## ASSIGNED TASK
Please give back word for word the lines below, from the first one through the one with "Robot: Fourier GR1".

## AVAILABLE DATA

____

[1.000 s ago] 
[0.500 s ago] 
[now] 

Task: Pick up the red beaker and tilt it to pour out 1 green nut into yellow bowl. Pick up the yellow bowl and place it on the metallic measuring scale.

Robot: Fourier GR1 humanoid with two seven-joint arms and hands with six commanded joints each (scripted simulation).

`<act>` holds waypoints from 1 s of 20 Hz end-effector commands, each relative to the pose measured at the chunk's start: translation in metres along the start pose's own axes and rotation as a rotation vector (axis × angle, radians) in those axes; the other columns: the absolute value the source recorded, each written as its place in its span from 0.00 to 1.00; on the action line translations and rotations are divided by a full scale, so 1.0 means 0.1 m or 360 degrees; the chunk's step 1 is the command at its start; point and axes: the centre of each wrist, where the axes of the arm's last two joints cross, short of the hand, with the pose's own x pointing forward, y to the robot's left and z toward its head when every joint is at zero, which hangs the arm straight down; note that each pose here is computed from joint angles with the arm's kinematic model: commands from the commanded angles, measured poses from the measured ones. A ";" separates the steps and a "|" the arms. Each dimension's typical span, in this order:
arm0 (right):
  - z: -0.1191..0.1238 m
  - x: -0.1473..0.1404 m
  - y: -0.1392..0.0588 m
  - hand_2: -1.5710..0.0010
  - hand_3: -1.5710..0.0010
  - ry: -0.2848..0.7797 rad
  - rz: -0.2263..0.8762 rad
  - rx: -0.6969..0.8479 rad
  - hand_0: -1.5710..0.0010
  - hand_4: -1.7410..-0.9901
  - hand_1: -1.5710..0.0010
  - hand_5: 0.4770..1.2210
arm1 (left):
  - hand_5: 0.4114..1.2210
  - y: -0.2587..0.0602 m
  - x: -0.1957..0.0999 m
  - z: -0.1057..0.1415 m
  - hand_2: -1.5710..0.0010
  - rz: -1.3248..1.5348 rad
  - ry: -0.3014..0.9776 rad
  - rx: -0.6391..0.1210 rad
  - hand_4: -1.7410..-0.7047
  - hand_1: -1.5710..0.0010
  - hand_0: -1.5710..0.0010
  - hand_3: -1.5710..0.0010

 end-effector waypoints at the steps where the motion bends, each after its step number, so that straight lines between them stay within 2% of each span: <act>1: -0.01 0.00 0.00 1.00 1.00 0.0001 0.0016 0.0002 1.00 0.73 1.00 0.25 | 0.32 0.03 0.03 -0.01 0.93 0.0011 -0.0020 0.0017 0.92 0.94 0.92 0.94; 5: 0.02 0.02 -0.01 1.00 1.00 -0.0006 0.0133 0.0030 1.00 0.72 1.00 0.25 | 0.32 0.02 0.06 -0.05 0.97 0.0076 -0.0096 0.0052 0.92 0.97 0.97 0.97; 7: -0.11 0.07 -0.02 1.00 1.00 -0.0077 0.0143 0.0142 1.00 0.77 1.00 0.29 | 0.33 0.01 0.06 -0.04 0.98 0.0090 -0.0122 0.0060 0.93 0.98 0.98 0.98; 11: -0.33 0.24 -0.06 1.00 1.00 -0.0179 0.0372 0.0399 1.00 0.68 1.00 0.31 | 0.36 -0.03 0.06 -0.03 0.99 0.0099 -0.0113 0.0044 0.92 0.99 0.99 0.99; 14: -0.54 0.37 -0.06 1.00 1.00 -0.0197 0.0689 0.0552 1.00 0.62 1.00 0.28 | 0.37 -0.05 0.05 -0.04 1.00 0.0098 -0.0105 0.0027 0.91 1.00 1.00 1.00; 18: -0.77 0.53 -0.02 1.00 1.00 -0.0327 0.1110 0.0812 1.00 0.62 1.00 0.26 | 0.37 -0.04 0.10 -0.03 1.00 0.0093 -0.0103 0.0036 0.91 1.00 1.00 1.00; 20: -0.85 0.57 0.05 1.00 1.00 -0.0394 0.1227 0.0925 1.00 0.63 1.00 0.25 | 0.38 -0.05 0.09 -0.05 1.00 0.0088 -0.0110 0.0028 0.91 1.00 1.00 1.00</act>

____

## WORKED SOLUTION
[1.000 s ago] 
[0.500 s ago] 
[now] 

Task: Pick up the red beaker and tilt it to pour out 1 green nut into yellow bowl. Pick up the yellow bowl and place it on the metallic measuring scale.

Robot: Fourier GR1 humanoid with two seven-joint arms and hands with six commanded joints each (scripted simulation).

The exercise is done, and no more output is needed.